Stories
Slash Boxes
Comments

SoylentNews is people

posted by on Wednesday February 15 2017, @10:08AM   Printer-friendly
from the because-they're-more-determined dept.

Society is operating under the illusion that governments and corporations are taking rational choices about computer security, but the fact of the matter is that we're drowning under a sea of false positive, bad management, and a false belief in the power of technology to save us.

"The government is very reactive," said Jason Truppi, director of endpoint detection and response at security firm Tanium and a former FBI investigator. "Over time we've learned it wasn't working - just being reactive, not proactive."
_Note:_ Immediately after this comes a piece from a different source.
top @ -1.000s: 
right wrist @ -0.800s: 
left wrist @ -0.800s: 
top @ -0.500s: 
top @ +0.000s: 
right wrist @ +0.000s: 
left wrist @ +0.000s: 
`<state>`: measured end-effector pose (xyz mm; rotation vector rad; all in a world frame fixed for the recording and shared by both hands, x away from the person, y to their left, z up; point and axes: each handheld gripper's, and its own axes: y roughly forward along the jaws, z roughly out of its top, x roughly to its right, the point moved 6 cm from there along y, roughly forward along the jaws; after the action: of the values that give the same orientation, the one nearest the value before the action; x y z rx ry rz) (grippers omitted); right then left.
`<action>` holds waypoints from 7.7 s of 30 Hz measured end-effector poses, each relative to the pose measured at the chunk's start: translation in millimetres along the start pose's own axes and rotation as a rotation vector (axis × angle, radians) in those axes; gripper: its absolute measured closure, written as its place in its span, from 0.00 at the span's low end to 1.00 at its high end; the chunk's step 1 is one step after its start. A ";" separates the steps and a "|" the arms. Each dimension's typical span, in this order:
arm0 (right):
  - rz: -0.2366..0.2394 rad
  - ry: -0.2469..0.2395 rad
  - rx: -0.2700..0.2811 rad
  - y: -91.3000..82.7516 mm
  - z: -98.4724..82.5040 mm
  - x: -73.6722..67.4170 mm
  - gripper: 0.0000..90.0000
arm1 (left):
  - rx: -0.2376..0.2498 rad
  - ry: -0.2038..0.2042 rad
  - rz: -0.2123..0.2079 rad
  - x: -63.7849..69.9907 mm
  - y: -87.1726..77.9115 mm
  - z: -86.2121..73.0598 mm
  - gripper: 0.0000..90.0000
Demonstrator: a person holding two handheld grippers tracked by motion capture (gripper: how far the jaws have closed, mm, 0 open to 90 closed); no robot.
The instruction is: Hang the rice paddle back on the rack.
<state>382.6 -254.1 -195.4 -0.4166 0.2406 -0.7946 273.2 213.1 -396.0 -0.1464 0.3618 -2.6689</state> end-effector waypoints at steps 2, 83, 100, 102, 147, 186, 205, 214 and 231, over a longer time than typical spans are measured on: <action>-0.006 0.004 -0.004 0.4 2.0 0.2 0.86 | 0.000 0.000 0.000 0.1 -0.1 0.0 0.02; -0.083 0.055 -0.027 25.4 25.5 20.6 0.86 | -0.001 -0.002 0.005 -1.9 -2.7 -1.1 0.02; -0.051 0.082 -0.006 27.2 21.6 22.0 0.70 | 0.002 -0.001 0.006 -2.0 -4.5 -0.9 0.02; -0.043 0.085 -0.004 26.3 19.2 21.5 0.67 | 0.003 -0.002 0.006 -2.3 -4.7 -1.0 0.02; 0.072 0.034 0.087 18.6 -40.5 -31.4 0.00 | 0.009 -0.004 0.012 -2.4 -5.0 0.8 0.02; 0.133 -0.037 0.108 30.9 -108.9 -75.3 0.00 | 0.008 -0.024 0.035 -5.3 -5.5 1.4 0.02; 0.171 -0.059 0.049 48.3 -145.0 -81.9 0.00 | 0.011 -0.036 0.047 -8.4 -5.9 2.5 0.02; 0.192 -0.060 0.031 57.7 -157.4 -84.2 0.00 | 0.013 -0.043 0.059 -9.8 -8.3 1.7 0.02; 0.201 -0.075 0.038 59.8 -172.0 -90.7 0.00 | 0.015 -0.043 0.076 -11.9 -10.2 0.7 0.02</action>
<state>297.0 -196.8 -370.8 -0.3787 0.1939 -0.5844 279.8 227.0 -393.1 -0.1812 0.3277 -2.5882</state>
Truppi said we need to puncture the belief that government and industry are working together to solve online threats. In reality, he says, the commercial sector and government are working to very different agendas and the result is a hopeless mishmash of confusing loyalties.

On threat intelligence sharing, for example, the government encourages business to share news of vulnerabilities. But the subsequent investigations can be wide-ranging and lead to business' people being charged for unrelated matters. A result companies are increasingly unwilling to share data if it exposes them to wider risks.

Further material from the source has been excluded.